Holger Schmidt widmet sich auf seinem Blog der Diskussion um die Befragung der 91-jährigen Zeugin aus der Zwickauer Frühlingsstraße. Sie soll vernommen werden, um herauszufinden, ob jemand bei ihr klingelte, kurz nachdem dort der Brand ausgebrochen war. Dass die gesundheitlich geschwächte Frau nicht nach München reisen könne, hätten alle Beteiligten akzeptiert, schreibt Schmidt.

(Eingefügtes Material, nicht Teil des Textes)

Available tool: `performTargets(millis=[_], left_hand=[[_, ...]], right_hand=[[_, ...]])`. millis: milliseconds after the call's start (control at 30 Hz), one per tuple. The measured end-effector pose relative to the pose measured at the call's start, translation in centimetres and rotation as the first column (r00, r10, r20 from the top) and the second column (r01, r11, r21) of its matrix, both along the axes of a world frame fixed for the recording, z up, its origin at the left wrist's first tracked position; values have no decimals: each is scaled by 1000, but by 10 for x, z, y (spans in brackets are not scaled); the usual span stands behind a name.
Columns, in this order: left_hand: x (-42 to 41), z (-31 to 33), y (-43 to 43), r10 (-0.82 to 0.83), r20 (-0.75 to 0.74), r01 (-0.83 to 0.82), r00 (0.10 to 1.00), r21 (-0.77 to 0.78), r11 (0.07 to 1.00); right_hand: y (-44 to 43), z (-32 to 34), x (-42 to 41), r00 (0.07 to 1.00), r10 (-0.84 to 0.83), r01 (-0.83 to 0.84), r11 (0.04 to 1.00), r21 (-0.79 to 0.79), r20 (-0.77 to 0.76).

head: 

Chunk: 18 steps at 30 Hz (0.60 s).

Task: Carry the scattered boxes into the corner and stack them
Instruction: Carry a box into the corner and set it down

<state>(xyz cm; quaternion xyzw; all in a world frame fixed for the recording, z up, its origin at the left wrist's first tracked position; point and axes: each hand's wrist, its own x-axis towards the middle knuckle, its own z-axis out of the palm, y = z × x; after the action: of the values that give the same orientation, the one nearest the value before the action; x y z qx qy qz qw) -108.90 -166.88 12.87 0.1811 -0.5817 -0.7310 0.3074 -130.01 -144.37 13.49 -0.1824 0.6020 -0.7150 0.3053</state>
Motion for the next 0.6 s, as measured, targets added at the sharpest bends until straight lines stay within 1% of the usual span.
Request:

Jedoch gehen die Meinungen darüber auseinander, in welcher Form sie gehört werden soll: Einige Nebenkläger finden laut Schmidt, dass auf die Vernehmung komplett verzichtet werden kann, die Zschäpe-Verteidiger wollen die Zeugin im Heim aufsuchen und die Bundesanwaltschaft hält eine Videovernehmung für ausreichend. Insgesamt dürfte nach Schmidts Auffassung die Vernehmung der Zeugin ohnehin nicht viel bringen. Denn selbst wenn sie sich an ein Klingeln erinnern könnte, ließe sich nicht feststellen, ob Beate Zschäpe oder die Familie der Dame geklingelt habe.

Auch die türkischsprachige Tageszeitung Sabah veröffentlicht einen kurzen Bericht zum Prozess, keine Berichte jedoch in englischsprachigen Onlinemedien.

Das nächste Medienlog erscheint am Montag, 11. November 2013.